Here is what we can know from scripture:

First, and most importantly, is that laws and privileges be just and equal both for the home born and the immigrant.

The founding fathers agreed, notice Jefferson’s comment:

"To unequal privileges among members of the same society the spirit of our nation is, with one accord, adverse." --Thomas Jefferson to Hugh White, 1801. ME 10:258

Notwithstanding the un-Christian principle of socialism which will be addressed in the fourth principle below, it should be noted that SB 206 of the Arkansas 2005 legislative session sought to implement unjust and unequal laws and HB 1525 of the Arkansas 2005 legislative session sought to remove the injustice of unequal laws.

Second, God did not want the children of Israel to embrace customs and beliefs of strangers, but rather for strangers to embrace and convert to the ways of the Jews. Therefore, the open immigration policy required by God Himself does not mean that Americans need to surrender America's great ideals and customs to a tide of foreign peoples. But Americans must persevere in a very generous and open-hearted treatment of all foreigners, at all times. This nation's prosperity and survival depends upon faithfulness to this central command of God. It should also be noted that although immigration should be open, permanent residency does not automatically result in full citizenship. The right to an equal application of laws and public charity is extended to all immigrants, but the right to lead or participate in the governance of the nation (i.e. voting) is reserved for those immigrants converted to the founding principles of the nation.

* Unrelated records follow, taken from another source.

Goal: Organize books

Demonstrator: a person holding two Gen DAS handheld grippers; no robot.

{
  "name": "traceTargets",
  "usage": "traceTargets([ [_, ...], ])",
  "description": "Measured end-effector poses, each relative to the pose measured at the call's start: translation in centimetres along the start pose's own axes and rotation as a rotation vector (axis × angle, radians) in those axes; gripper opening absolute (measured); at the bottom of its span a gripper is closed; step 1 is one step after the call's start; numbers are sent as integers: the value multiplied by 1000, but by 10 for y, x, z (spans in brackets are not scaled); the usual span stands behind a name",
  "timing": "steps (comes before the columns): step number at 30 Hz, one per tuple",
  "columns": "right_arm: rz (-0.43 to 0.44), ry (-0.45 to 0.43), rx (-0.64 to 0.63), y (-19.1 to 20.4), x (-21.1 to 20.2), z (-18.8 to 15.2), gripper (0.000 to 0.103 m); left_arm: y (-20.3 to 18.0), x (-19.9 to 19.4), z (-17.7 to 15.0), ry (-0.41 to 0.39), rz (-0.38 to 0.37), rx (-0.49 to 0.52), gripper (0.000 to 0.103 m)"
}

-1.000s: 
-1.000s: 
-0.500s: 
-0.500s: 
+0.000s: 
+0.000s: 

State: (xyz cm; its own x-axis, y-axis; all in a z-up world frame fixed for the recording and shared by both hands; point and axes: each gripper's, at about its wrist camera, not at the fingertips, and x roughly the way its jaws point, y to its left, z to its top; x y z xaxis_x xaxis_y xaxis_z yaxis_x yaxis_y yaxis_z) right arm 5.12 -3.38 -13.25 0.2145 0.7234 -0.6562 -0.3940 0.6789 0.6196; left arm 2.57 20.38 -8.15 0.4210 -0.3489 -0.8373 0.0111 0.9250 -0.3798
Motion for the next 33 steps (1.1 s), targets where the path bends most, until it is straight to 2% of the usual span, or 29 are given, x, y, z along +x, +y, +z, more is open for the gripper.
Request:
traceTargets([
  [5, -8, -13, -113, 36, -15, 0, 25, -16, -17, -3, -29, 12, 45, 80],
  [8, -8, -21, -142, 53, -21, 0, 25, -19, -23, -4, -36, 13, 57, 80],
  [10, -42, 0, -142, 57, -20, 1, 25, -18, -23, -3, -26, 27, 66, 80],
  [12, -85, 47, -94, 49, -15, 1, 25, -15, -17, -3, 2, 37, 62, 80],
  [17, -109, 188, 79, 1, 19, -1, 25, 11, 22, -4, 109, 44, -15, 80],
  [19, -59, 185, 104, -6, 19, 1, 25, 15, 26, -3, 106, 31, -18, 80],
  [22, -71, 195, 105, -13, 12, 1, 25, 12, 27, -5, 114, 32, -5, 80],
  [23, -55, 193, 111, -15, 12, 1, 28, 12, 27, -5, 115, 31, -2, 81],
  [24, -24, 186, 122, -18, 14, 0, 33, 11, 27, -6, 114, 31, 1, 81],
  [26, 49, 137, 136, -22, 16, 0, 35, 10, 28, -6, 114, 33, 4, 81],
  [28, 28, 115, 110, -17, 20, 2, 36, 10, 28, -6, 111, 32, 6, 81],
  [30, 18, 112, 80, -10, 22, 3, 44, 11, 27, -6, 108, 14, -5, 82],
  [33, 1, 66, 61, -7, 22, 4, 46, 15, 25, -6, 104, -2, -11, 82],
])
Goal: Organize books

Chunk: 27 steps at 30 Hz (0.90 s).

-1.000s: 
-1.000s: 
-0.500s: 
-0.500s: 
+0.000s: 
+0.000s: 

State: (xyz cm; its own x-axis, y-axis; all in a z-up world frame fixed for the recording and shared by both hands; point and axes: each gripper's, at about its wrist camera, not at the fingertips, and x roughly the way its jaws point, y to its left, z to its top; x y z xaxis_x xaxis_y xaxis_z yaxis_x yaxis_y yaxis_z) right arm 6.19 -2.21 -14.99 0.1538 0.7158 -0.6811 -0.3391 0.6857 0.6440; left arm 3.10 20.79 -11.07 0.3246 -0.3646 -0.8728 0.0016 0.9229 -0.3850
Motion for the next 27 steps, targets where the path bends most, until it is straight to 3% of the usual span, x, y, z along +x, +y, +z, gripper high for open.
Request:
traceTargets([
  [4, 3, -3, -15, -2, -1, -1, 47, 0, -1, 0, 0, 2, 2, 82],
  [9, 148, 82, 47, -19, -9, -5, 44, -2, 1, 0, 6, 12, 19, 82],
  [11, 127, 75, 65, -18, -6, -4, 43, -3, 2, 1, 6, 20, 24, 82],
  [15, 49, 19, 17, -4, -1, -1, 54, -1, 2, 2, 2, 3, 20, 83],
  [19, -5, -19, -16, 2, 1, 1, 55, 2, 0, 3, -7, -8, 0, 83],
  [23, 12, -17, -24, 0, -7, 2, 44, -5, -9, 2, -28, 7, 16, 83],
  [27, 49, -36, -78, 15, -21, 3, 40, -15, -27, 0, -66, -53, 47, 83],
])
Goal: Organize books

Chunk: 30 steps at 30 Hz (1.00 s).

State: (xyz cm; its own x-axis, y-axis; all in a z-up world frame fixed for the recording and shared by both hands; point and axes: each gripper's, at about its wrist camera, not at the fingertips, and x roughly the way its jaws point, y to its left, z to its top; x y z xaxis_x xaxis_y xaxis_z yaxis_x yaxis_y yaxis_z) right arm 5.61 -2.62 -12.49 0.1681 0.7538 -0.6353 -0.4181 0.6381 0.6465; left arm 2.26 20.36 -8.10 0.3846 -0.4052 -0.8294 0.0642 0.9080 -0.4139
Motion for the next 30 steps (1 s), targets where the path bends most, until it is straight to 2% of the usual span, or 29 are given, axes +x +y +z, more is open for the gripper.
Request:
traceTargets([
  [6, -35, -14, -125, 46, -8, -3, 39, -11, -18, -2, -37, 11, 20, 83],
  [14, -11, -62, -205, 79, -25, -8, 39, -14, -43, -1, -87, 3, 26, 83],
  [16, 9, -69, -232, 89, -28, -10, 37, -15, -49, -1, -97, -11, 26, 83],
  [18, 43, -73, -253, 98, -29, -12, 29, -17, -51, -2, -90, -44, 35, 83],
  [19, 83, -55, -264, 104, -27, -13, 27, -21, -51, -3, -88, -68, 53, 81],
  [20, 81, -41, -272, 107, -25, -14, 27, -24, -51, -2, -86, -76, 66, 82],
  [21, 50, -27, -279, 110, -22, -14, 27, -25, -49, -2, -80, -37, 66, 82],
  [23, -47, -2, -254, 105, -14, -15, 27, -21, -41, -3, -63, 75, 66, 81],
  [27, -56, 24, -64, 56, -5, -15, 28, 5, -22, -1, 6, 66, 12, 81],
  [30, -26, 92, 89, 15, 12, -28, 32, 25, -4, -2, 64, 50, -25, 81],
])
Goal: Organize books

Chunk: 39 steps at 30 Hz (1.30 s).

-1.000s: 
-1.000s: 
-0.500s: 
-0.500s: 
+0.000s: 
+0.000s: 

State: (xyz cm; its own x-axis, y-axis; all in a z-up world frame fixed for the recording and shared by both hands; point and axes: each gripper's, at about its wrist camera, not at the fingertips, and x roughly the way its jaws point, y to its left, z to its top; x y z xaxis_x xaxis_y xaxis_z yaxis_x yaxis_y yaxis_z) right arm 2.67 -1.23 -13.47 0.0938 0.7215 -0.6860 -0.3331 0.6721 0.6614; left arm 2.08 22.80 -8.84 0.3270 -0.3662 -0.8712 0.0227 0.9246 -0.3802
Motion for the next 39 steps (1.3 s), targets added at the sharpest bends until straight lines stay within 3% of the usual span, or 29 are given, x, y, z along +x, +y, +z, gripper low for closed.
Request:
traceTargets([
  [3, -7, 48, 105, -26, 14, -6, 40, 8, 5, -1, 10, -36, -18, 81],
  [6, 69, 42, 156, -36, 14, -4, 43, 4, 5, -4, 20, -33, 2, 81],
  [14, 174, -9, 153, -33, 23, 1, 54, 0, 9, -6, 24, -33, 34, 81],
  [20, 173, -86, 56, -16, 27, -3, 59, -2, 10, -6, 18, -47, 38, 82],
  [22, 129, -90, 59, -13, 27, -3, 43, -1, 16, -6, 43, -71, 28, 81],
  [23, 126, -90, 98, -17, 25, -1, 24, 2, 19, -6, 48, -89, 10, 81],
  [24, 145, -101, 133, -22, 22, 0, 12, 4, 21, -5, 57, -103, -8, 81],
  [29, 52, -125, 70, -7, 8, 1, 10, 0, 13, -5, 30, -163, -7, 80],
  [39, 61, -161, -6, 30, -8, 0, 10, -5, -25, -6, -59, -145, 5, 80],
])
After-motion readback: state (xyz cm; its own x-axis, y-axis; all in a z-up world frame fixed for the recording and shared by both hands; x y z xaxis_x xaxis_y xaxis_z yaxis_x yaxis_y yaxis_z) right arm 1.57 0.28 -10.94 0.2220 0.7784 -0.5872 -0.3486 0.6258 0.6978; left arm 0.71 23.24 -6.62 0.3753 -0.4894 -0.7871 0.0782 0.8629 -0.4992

Again the founding fathers agreed, notice the cautions issued by Jefferson:

"[Is] rapid population [growth] by as great importations of foreigners as possible... founded in good policy?... They will bring with them the principles of the governments they leave, imbibed in their early youth; or, if able to throw them off, it will be in exchange for an unbounded licentiousness, passing, as is usual, from one extreme to another. It would be a miracle were they to stop precisely at the point of temperate liberty. These principles, with their language, they will transmit to their children. In proportion to their number, they will share with us the legislation. They will infuse into it their spirit, warp and bias its direction, and render it a heterogeneous, incoherent, distracted mass... If they come of themselves, they are entitled to all the rights of citizenship: but I doubt the expediency of inviting them by extraordinary encouragements." --Thomas Jefferson: Notes on Virginia Q.VIII, 1782. ME 2:118

"I mean not that these doubts should be extended to the importation of useful artificers. The policy of that measure depends on very different considerations. Spare no expense in obtaining them. They will after a while go to the plough and the hoe; but in the meantime, they will teach us something we do not know." --Thomas Jefferson: Notes on Virginia Q.VIII, 1782. ME 2:121

"A first question is, whether it is desirable for us to receive at present the dissolute and demoralized handicraftsmen of the old cities of Europe? A second and more difficult one is, when even good handicraftsmen arrive here, is it better for them to set up their trade, or go to the culture of the earth? Whether their labor in their trade is worth more than their labor on the soil, increased by the creative energies of the earth?" --Thomas Jefferson to J. Lithgow, 1805. ME 11:56

"Although as to other foreigners it is thought better to discourage their settling together in large masses, wherein, as in our German settlements, they preserve for a long time their own languages, habits, and principles of government, and that they should distribute themselves sparsely among the natives for quicker amalgamation, yet English emigrants are without this inconvenience. They differ from us little but in their principles of government, and most of those (merchants excepted) who come here, are sufficiently disposed to adopt ours." --Thomas Jefferson to George Flower, 1817. ME 15:140

Considering these cautions, I agree wholeheartedly with this quote by Teddy Roosevelt:

"In the first place we should insist that if the immigrant who comes here in good faith becomes an American and assimilates himself to us, he shall be treated on an exact equality with everyone else, for it is an outrage to discriminate against any such man because of creed, or birthplace, or origin. But this is predicated upon the man's becoming in very fact an American and nothing but an American...There can be no divided allegiance here. Any man who says he is an American, but something else also, isn't an American at all. We have room for but one flag, the American flag, and this excludes the red flag, which symbolizes all wars against liberty and civilization, just as much as it excludes any foreign flag of a nation to which we are hostile... We have room for but one language here, and that is the English language...and we have room for but one sole loyalty and that is a loyalty to the American people." Theodore Roosevelt 1907

The same cautions, which we should seriously heed, were expressed by the authors involved in codifying of Article 1, Section 8, Clause 4 of the Constitution by the ACT OF MARCH 26, 1790. Nonetheless, it is clear that there was no intent to limit immigration, but rather was to set the proper standards for citizenship.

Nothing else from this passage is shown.